Protection de l’art numérique : vers une définition fiscale des NFT ?

Par Alice Baillet
Publié le 16/02/23

Une proposition de loi a été déposée le 18 janvier 2023 au Sénat, visant à promouvoir l’art numérique et à protéger les nouvelles formes de création artistique. Cette proposition consiste à modifier le Code général des impôts (« CGI ») et à faire de la fiscalité un outil de protection de l’art numérique. À l’appui de ce texte, les sénateurs soulignent l’émergence de l’art numérique et son développement important ces dernières années. Ils constatent qu’au plan fiscal, l’art numérique ne bénéficie pas du même traitement que les autres formes de création artistique. Par exemple, il est exclu des dispositifs fiscaux de soutien à la création, tels que le mécénat. Les sénateurs relèvent également la spécificité de cette forme d’art, qui suppose de revoir la manière de valoriser les œuvres numériques. Cela soulève la question de la certification des fichiers contenant les œuvres et donc de la définition des NFT. Ce projet de loi sur l’art numérique et les NFT annonce une réforme attendue, tant par les artistes que par les fiscalistes. Creatricks vous explique tout.

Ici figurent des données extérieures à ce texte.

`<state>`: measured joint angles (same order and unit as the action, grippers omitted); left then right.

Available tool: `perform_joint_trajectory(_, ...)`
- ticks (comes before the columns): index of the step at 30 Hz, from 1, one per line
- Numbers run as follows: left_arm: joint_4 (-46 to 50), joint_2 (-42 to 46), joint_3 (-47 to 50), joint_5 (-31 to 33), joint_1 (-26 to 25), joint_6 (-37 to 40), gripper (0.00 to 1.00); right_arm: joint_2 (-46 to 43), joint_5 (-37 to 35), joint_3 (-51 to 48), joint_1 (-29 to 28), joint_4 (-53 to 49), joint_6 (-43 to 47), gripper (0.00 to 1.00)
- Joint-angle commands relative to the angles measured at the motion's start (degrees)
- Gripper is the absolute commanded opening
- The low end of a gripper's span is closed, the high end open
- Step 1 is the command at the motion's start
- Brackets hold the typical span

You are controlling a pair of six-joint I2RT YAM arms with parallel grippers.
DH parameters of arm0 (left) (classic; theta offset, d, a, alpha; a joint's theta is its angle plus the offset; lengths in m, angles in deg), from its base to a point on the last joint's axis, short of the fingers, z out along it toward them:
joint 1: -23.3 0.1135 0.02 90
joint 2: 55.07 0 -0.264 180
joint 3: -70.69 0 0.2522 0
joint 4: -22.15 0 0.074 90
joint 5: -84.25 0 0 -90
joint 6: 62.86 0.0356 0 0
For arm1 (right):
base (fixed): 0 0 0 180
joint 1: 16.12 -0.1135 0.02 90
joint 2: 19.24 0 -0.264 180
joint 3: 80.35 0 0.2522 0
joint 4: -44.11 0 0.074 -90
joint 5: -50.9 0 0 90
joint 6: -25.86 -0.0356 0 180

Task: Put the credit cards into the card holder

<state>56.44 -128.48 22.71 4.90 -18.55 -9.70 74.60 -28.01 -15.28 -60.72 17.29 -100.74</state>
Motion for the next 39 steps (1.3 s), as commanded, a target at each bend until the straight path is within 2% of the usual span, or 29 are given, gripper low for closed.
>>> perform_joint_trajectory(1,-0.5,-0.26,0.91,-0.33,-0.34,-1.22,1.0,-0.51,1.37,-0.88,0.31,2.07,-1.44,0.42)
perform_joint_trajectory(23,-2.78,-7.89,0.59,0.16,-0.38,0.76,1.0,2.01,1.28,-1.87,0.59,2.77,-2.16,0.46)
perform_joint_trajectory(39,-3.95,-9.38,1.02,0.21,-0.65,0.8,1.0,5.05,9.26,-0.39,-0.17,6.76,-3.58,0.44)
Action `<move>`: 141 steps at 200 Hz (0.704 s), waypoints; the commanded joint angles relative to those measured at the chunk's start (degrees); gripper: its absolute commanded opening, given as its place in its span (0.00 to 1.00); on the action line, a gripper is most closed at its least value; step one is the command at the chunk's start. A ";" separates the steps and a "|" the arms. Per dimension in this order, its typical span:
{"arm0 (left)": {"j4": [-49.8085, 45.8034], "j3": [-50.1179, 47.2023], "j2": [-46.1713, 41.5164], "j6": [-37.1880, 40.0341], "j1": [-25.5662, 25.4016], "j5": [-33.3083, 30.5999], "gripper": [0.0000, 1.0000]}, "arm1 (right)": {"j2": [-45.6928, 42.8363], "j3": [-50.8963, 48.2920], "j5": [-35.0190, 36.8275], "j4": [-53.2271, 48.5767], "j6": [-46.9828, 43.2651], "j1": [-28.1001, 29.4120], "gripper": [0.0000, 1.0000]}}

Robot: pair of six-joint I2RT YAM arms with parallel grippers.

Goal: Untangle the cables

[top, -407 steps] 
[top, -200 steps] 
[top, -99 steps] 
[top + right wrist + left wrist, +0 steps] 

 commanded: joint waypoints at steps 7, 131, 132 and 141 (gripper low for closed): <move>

Art numérique et NFT : explication des termes clés

Avant d’entrer dans le vif du sujet, jetons un coup d’œil à certains termes utilisés dans cet article :

Qu’est-ce qu’un bien fongible et un bien non fongible ?

Des choses sont fongibles lorsqu’elles ont la même valeur et sont interchangeables. Elles sont désignées par leur espèce et leur quantité, par exemple, 3 litres d’eau, 1 tonne de blé, 1 000 euros.

À l’inverse, les choses non fongibles ne sont pas interchangeables, elles ne peuvent pas être remplacées par une chose de même nature. Par exemple, on achète une maison en particulier, pas n’importe quelle maison, c’est un bien non fongible. Une œuvre d’art est aussi un bien non fongible.

Qu’est-ce qu’un NFT ?

Les NFT « non fungible tokens » en anglais, que l’on peut traduire par jetons non fongibles ou JNF en français, sont des données numériques stockées dans une bibliothèque numérique appelée blockchain. Ces NFT sont des certificats d’authenticité, car grâce à un système de cryptographie, chaque jeton est unique, non interchangeable et non modifiable. Ce sont aussi des titres de propriété puisque le propriétaire de chaque jeton est identifiable.

En matière d’art numérique, les NFT servent aux artistes à certifier l’authenticité de leurs œuvres et à les exploiter en en transférant la propriété. 

Sur le même thème, vous pouvez écouter l’interview de William Fauchoux, qui explique comment utiliser la blockchain pour dater vos créations.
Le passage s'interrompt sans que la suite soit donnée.